Did you know that in the U.S. there are over 95,330 dentist offices?

My first project was to understand the business needs of a dentist office for an at-a-glance view of how the business's health looked to an administrator. This meshed well with my other mandate to research and get to know the industry.

To design a dashboard, I needed to understand the key performance indicators (KPIs) of a dentist's office. Over three months I read and digested as much as I could on the industry. I documented and analyzed hundreds of articles and talked to subject matter experts for a deep-dive into the world of oral health.

I learned how dentists go through training, examined their educational debt and the costs of starting their own practice, and understood what it takes to managing and growing their business. From this, I documented and developed a research report called the "Analysis of General Dentistry" but which we referred to internally as "that report you emailed a while ago."

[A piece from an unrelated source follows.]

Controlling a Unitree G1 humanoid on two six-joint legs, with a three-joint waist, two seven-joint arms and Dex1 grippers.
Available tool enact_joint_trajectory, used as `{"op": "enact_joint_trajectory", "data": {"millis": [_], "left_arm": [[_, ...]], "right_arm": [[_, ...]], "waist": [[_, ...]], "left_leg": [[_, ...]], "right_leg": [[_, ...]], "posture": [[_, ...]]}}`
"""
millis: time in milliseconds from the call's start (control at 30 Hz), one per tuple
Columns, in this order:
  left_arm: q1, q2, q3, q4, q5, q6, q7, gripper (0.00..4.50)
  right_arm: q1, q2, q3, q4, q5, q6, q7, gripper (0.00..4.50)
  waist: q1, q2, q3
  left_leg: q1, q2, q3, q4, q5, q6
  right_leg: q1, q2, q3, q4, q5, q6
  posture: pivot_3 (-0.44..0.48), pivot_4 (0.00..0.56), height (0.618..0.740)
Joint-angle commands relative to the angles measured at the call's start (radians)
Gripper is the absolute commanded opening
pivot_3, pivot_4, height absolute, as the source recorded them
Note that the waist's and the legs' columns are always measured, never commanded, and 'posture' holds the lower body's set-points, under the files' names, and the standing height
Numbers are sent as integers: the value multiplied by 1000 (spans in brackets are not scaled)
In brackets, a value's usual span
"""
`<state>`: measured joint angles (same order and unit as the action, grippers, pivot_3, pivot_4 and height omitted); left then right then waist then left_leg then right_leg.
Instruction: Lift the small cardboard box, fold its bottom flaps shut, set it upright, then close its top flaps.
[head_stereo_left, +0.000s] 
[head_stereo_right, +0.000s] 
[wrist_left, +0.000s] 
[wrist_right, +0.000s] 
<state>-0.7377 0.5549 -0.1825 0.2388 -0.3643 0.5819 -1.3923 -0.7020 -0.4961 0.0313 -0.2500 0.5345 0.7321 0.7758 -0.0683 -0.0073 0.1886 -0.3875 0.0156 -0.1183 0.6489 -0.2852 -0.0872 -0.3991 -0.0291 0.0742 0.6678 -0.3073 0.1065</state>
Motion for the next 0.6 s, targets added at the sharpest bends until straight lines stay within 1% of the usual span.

Table of contents from report on dentist practice management

Did you know that in the U.S. there's about 1 dentist for every 67,000 Americans?

This report became a reference guide for the design team and was helpful in building empathy with what it's like to run a dentist's office. Not only did the document explain the costs involved and the various configurations offices can take, but it also provided new team members with a way to learn about the dental industry and see what it takes to remain competitive today.

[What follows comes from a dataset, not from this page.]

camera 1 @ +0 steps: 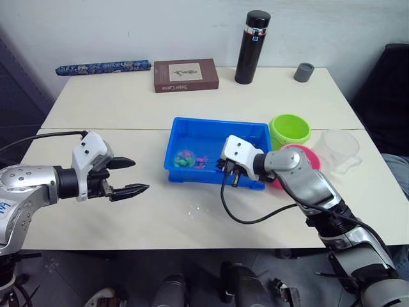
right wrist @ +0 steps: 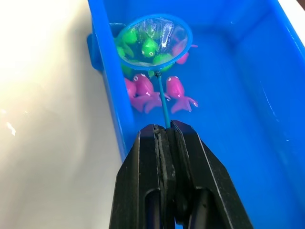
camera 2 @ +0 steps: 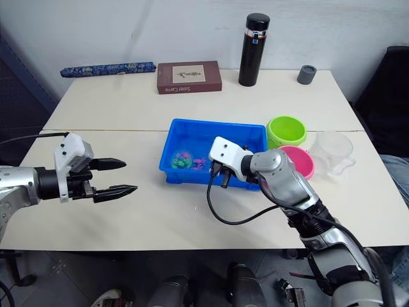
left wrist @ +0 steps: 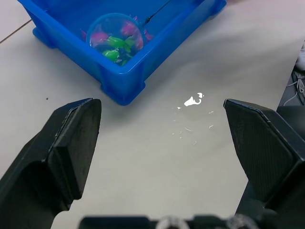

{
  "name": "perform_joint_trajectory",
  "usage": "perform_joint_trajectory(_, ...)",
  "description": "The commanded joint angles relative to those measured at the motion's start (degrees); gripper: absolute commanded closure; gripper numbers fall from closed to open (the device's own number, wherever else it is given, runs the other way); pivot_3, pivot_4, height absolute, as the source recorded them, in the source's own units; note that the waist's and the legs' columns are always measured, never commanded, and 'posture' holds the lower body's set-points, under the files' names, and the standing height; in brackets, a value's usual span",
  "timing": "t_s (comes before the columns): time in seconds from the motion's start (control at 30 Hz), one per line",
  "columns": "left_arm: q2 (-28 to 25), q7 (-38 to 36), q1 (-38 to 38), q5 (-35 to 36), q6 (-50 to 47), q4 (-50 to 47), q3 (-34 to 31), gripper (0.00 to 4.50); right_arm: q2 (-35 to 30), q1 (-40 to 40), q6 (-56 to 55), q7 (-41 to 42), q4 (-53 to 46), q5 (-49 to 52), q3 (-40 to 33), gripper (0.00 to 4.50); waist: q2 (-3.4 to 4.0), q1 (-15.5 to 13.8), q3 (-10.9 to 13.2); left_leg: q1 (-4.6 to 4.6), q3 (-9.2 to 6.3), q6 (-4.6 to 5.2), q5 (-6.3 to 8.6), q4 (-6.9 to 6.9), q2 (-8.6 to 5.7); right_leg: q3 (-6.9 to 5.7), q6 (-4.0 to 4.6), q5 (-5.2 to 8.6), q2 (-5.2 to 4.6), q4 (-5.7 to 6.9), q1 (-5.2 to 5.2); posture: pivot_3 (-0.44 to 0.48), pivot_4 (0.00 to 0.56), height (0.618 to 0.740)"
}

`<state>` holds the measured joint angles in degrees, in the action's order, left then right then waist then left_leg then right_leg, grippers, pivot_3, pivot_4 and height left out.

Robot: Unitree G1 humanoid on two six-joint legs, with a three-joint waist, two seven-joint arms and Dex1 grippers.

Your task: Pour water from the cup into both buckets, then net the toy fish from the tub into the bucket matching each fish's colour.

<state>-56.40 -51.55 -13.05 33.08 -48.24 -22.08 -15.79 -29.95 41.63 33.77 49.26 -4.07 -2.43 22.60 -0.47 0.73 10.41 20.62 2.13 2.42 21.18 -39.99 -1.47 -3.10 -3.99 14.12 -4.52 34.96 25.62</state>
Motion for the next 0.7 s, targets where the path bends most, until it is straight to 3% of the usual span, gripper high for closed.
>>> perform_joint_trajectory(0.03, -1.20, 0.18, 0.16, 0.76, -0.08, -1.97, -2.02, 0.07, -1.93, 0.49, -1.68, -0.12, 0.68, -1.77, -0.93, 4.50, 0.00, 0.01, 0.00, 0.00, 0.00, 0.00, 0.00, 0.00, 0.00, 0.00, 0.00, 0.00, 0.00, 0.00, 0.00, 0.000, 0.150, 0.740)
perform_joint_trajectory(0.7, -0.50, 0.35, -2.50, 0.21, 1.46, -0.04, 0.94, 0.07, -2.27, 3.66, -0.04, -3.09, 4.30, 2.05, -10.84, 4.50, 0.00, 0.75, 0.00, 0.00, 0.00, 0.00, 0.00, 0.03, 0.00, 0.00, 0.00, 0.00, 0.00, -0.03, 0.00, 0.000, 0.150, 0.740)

The report touched on mental models, demographics that were relevant to persona design, and common KPIs relevant to growing a general dentist office. All team members including visual designers, product managers, and interaction designers received the analysis.

General Dentists: Demographics

#7 “Will eat tacos on Thursday!!! – at your discretion”
—Team Charter

2. Distributed Teams

Not only was Carestream's design department an Agile team, it was also a distributed team, with co-workers in Shanghai, London, and New York. I learned a lot about working with an Agile frame of mind as well as the benefits of working with teams remotely.

One of the first things I realized was the time-zone challenges. With teams in Shanghai, we had to adapt, as did they, to find a time either earlier or later than normal to collaborate.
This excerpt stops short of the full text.